Expose job latency metric via ActiveSupport Notifications job middleware #366

mnbbrown · 2022-07-08T15:02:43Z

...picking up from @stephenbinns's good work in #362 from a fork in the gocardless GH org.

This adds ActiveSupport notifications as Job Middleware, there is also a change to expose the latency for the job to be picked up which is useful to work out how close to capacity the workers are.

ZimbiX · 2022-07-11T01:26:00Z

@mnbbrown I don't understand - this PR has the exact same content as #362

mnbbrown · 2022-08-26T07:41:23Z

@mnbbrown I don't understand - this PR has the exact same content as #362

That PR's upstream is @stephenbinns's personal github. We've forked onto the @gocardless org so we can all contribute.
You should consider this the canonical PR.

Sorry for the confusion! I knew this would happen :(

mnbbrown · 2022-08-26T08:03:45Z

As mentioned previously our fork implements "first-class" support for prometheus. We thought instead of upstreaming all that, we'd just make a generic way for users to implement their own metric collection - irrespective of if they're using prometheus or not.

We've been testing this internally - and for it to work we need to run que wrapped in a HTTP server that implements /metrics. The current structure of the cli doesn't really lend itself to running that way. We're left with a couple of options:

update upstream to support running the cli from our code. This would involve moving bin/command_line_interface.rb into lib and wrapping some of the code so it could be called like CLI.run from another entrypoint.
upstream the prometheus support instead of using the ActiveSupport Notifiations.
Implement the HTTP server in some form of worker "middleware"

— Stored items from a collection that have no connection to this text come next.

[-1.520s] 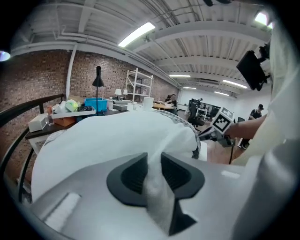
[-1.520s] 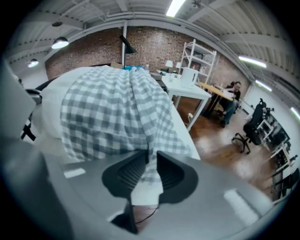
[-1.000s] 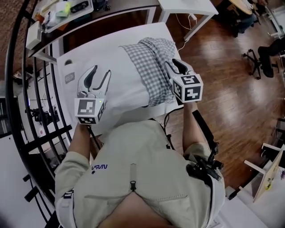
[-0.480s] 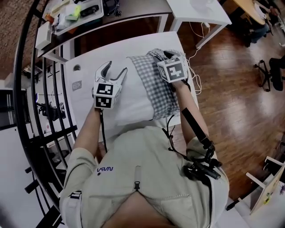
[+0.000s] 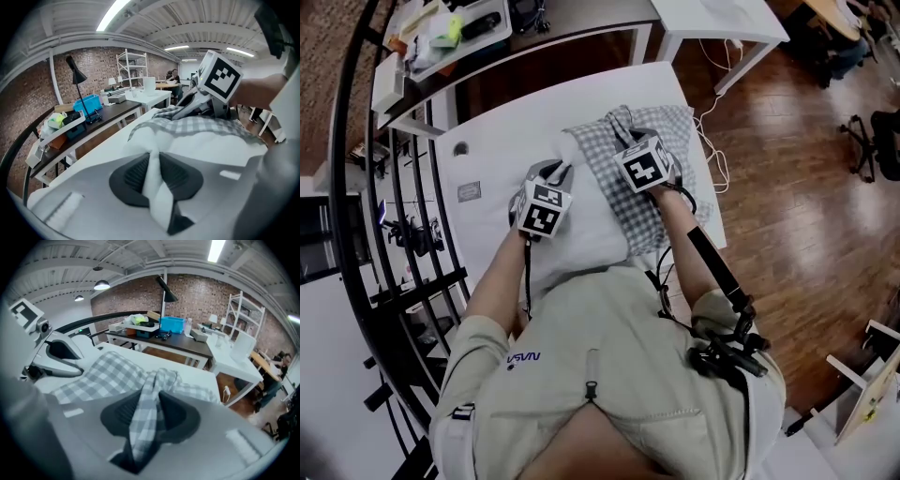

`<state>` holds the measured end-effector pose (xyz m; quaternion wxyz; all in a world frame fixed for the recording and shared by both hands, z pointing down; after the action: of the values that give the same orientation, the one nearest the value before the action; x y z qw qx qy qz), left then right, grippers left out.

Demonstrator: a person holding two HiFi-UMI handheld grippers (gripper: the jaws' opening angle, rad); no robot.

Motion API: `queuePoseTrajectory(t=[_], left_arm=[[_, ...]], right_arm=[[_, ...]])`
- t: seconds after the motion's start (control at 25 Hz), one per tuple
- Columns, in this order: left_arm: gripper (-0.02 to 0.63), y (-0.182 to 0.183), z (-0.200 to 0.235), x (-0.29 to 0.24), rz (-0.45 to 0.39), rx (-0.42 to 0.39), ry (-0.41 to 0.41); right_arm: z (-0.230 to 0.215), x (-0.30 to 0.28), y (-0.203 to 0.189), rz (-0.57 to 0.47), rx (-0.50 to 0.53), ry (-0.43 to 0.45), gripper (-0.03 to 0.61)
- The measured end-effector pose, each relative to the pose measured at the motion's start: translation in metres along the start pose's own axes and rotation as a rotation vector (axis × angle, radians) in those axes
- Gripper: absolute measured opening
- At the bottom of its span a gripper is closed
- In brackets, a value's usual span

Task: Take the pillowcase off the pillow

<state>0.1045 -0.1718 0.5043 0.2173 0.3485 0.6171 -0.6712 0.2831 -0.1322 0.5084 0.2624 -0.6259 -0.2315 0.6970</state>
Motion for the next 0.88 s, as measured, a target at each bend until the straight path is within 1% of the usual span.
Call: queuePoseTrajectory(t=[0.04,0.12,0.16,0.36,0.52,0.6,0.72,0.8,0.88], left_arm=[[0.061,0.000,-0.002,0.002,-0.007,-0.012,0.005],[0.043,0.006,-0.004,0.016,-0.045,-0.020,0.012],[0.038,0.012,-0.004,0.027,-0.072,-0.017,0.013],[0.034,0.031,-0.017,0.094,-0.210,-0.034,0.033],[0.034,0.033,-0.026,0.140,-0.309,-0.017,0.032],[0.034,0.027,-0.029,0.153,-0.331,-0.004,0.026],[0.027,0.013,-0.029,0.157,-0.331,0.015,0.029],[0.023,-0.002,-0.019,0.145,-0.308,0.045,0.044],[0.021,-0.022,-0.003,0.119,-0.268,0.083,0.057]], right_arm=[[-0.002,0.003,0.002,-0.016,0.003,-0.018,0.086],[-0.008,0.014,0.006,-0.052,-0.012,-0.061,0.032],[-0.013,0.021,0.010,-0.076,-0.029,-0.085,0.024],[-0.045,0.060,0.014,-0.193,-0.134,-0.234,0.015],[-0.072,0.086,0.006,-0.241,-0.205,-0.336,0.015],[-0.083,0.093,-0.002,-0.238,-0.229,-0.379,0.014],[-0.093,0.089,-0.018,-0.197,-0.264,-0.417,0.014],[-0.096,0.076,-0.034,-0.143,-0.288,-0.427,0.014],[-0.095,0.054,-0.060,-0.051,-0.331,-0.422,0.014]])
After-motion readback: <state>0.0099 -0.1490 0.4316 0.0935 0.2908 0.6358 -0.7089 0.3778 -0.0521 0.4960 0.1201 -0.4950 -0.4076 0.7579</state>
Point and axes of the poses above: the fingertips, and each gripper's own axes: x backward along the fingers, z to its left, y out of its top, the point moved 7 cm from there along x, backward along the fingers, and after that the axes turned 4 degrees about -y, right-handed, at the moved point
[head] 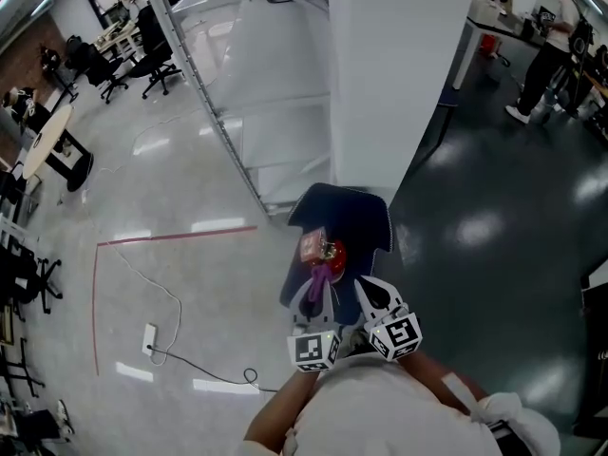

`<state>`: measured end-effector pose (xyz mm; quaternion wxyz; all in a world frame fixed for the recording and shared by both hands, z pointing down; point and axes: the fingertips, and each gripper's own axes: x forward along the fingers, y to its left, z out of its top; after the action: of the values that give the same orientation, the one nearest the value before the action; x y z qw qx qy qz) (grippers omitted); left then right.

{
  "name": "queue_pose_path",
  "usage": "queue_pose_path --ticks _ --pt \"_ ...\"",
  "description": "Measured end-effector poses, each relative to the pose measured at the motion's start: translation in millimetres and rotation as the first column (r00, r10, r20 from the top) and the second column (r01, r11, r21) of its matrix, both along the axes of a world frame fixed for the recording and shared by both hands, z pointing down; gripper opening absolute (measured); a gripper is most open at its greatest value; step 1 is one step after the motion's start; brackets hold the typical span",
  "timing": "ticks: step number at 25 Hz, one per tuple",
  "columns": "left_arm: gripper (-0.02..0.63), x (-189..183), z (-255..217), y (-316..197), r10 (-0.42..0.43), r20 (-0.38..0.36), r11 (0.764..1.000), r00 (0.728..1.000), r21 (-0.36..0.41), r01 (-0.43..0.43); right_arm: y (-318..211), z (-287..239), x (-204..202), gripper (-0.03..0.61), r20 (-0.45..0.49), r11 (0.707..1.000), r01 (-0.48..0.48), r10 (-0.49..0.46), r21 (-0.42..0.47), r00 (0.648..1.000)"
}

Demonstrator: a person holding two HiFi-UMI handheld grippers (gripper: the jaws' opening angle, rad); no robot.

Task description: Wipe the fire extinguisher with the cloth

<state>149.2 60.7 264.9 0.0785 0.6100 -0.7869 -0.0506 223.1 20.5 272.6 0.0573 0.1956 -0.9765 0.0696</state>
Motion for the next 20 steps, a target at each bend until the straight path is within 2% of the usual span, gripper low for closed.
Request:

What would be your preferred approach @ZimbiX?

ZimbiX · 2022-08-26T09:06:27Z

Ah ha. Alright, I'll close #362 then, but the feedback left there is still valuable.

As mentioned previously our fork implements "first-class" support for prometheus. We thought instead of upstreaming all that, we'd just make a generic way for users to implement their own metric collection - irrespective of if they're using prometheus or not.

Hmm. It's been a while since I skimmed your Prometheus work, so I don't recall what you had. But yeah, given Que's aim was to be as minimal/focused as possible, maybe Prometheus support should be it's own gem, e.g. que-prometheus, and Que itself should just have whatever mechanisms are required in order to facilitate this kind of monitoring.

We've been testing this internally - and for it to work we need to run que wrapped in a HTTP server that implements /metrics.

That makes sense.

update upstream to support running the cli from our code. This would involve moving bin/command_line_interface.rb into lib and wrapping some of the code so it could be called like CLI.run from another entrypoint.

Ah yeah, moving Que::CommandLineInterface from bin to lib would be a good idea regardless of which way you go - I'd thought that too a while ago. I'd happily merge a PR that's doing only that. What are you thinking with CLI.run though?

upstream the prometheus support instead of using the ActiveSupport Notifiations.

Even if Prometheus support is not added to Que itself, I would prefer using something other than ActiveSupport for the hooks.

Another alternative could be to make use of the que_state_notify trigger. That would also allow it to run as a separate process!

Implement the HTTP server in some form of worker "middleware"

Would you even need middleware to be able to run a HTTP server from the Que process though? I imagine the Ruby file you provide to Que could spawn a thread to run the HTTP server?

Lots of options! =P I'm not yet sure what would be my preferred approach. Something that others can benefit the most from would be best.

mnbbrown · 2022-08-26T14:40:08Z

Ah yeah, moving Que::CommandLineInterface from bin to lib would be a good idea regardless of which way you go - I'd thought that too a while ago. I'd happily merge a PR that's doing only that.

As requested :) #378

mnbbrown · 2022-08-27T17:05:40Z

Bit of a deep dive into options....

listen on `que_state`

Another alternative could be to make use of the #372. That would also allow it to run as a separate process!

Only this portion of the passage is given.